## Supplied data
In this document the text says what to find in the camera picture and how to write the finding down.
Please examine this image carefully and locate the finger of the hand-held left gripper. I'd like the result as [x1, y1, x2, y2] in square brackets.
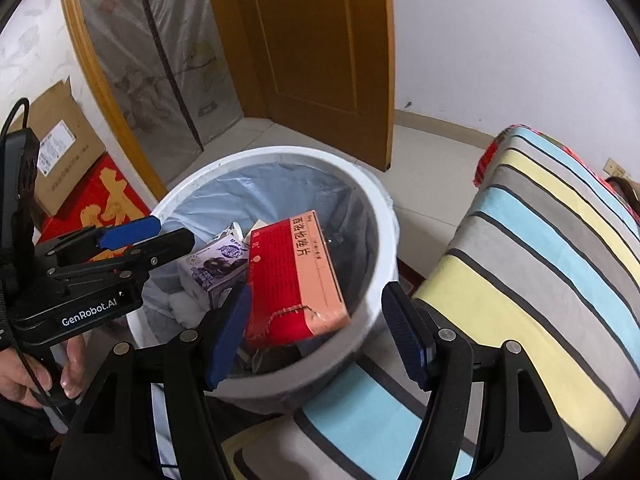
[35, 216, 162, 266]
[47, 228, 195, 291]

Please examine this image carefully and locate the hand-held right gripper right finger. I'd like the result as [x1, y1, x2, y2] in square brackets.
[381, 282, 588, 480]

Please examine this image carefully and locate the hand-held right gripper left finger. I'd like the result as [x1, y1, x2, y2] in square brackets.
[52, 282, 253, 480]

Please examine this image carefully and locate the purple milk carton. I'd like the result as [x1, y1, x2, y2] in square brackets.
[177, 221, 251, 308]

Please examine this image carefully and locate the red medicine box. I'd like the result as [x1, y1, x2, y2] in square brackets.
[245, 210, 351, 348]

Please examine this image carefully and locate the pale blue bin liner bag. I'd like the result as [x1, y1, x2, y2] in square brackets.
[150, 162, 381, 376]

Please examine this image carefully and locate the white round trash bin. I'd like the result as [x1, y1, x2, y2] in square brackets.
[125, 146, 401, 415]

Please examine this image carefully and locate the person's left hand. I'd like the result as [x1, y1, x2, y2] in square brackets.
[0, 332, 87, 408]

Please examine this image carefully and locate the red gift box gold lettering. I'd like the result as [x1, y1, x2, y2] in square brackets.
[40, 154, 153, 261]

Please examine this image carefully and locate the cardboard box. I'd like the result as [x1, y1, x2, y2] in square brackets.
[15, 77, 106, 218]

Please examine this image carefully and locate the pastel striped tablecloth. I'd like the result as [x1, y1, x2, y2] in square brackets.
[220, 125, 640, 480]

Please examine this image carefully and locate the translucent printed wardrobe cover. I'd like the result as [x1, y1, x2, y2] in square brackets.
[75, 0, 246, 161]

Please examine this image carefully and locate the wooden door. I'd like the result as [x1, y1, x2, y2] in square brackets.
[200, 0, 396, 172]

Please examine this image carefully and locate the dark brown quilt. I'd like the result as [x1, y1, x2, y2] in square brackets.
[607, 175, 640, 198]

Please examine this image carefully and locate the wooden door frame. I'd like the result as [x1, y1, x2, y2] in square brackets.
[57, 0, 168, 201]

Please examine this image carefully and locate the black cable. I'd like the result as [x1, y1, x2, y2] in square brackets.
[0, 98, 56, 411]

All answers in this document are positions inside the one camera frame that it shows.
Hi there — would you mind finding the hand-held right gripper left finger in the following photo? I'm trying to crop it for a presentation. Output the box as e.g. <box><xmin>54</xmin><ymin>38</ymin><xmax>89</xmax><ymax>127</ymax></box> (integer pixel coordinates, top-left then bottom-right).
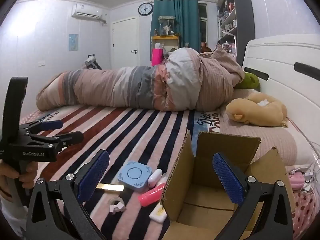
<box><xmin>24</xmin><ymin>149</ymin><xmax>110</xmax><ymax>240</ymax></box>

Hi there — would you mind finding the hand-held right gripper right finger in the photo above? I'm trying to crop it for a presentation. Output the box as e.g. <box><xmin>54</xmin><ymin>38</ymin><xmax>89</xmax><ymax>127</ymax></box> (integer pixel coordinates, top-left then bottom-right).
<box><xmin>212</xmin><ymin>152</ymin><xmax>293</xmax><ymax>240</ymax></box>

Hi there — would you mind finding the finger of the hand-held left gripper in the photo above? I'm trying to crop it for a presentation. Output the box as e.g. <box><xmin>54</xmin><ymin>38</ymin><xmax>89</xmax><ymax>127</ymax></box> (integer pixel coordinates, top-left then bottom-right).
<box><xmin>28</xmin><ymin>131</ymin><xmax>84</xmax><ymax>153</ymax></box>
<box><xmin>22</xmin><ymin>120</ymin><xmax>64</xmax><ymax>133</ymax></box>

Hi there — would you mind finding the gold strip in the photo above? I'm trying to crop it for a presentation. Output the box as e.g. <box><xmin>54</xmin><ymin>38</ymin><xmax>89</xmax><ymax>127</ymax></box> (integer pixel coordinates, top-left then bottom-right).
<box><xmin>96</xmin><ymin>183</ymin><xmax>125</xmax><ymax>192</ymax></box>

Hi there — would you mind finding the brown cardboard box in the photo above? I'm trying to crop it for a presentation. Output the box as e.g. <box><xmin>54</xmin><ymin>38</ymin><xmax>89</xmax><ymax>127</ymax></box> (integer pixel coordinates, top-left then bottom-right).
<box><xmin>160</xmin><ymin>129</ymin><xmax>296</xmax><ymax>240</ymax></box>

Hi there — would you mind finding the small white object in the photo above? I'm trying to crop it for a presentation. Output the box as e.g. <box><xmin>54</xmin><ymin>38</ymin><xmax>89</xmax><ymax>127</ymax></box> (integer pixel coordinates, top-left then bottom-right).
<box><xmin>109</xmin><ymin>197</ymin><xmax>125</xmax><ymax>214</ymax></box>

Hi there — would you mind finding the blue square device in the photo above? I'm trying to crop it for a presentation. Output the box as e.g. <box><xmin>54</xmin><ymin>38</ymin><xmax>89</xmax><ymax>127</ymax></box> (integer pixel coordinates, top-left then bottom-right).
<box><xmin>117</xmin><ymin>160</ymin><xmax>153</xmax><ymax>193</ymax></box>

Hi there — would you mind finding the white earbud case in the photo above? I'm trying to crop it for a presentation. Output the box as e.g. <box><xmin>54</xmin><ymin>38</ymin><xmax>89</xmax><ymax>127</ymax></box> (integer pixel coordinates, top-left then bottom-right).
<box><xmin>147</xmin><ymin>169</ymin><xmax>163</xmax><ymax>188</ymax></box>

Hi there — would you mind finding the pink plastic tube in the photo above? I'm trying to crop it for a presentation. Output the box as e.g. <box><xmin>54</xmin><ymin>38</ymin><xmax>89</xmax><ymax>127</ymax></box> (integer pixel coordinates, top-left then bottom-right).
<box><xmin>138</xmin><ymin>182</ymin><xmax>167</xmax><ymax>207</ymax></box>

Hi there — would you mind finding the small white packet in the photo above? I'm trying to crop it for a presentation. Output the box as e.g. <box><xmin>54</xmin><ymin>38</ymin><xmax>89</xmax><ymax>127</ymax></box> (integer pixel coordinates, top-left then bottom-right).
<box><xmin>149</xmin><ymin>202</ymin><xmax>167</xmax><ymax>223</ymax></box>

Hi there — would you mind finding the person's left hand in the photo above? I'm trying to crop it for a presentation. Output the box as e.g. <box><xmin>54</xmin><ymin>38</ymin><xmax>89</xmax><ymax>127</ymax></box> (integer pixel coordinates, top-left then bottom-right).
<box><xmin>0</xmin><ymin>160</ymin><xmax>38</xmax><ymax>198</ymax></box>

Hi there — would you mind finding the striped blanket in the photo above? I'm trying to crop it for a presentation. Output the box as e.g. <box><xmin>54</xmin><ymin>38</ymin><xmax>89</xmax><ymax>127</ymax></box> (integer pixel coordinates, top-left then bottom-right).
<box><xmin>20</xmin><ymin>104</ymin><xmax>227</xmax><ymax>240</ymax></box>

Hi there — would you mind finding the pink ribbed pillow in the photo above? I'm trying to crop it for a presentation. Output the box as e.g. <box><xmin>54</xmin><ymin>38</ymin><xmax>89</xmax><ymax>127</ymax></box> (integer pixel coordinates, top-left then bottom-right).
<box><xmin>219</xmin><ymin>107</ymin><xmax>313</xmax><ymax>167</ymax></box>

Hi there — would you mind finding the tan plush toy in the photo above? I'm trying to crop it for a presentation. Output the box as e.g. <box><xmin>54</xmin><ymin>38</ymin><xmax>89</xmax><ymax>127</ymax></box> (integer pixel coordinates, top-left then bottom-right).
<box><xmin>225</xmin><ymin>91</ymin><xmax>288</xmax><ymax>127</ymax></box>

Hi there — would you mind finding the polka dot bed sheet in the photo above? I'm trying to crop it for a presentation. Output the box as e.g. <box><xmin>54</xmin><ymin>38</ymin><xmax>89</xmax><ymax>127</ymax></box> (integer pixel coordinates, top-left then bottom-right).
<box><xmin>291</xmin><ymin>190</ymin><xmax>318</xmax><ymax>235</ymax></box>

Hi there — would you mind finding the rolled pink grey quilt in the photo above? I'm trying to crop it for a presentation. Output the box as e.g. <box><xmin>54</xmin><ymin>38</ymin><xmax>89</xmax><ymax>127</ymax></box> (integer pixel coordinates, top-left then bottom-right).
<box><xmin>36</xmin><ymin>42</ymin><xmax>246</xmax><ymax>112</ymax></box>

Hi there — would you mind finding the green plush toy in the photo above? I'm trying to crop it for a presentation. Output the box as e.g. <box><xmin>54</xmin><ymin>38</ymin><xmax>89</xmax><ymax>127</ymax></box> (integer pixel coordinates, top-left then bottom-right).
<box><xmin>235</xmin><ymin>72</ymin><xmax>260</xmax><ymax>90</ymax></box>

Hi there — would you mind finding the white door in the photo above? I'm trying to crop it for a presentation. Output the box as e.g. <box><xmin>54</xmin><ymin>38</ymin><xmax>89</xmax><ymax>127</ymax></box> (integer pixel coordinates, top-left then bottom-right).
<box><xmin>112</xmin><ymin>17</ymin><xmax>140</xmax><ymax>68</ymax></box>

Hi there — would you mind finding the white air conditioner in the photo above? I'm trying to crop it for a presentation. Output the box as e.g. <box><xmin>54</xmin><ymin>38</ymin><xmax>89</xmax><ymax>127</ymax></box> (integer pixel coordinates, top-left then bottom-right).
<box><xmin>71</xmin><ymin>4</ymin><xmax>103</xmax><ymax>20</ymax></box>

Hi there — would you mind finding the pink bag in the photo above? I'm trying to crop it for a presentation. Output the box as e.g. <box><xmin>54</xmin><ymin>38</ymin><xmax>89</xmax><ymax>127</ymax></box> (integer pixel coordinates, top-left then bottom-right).
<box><xmin>151</xmin><ymin>48</ymin><xmax>163</xmax><ymax>67</ymax></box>

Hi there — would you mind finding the white bed headboard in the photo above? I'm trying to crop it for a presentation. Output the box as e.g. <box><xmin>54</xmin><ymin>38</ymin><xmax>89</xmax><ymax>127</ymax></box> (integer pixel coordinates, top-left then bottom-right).
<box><xmin>241</xmin><ymin>34</ymin><xmax>320</xmax><ymax>140</ymax></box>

## Exercise details
How many lines in the records above contain the word "plush"? State that number and nothing more.

## Answer to the problem
2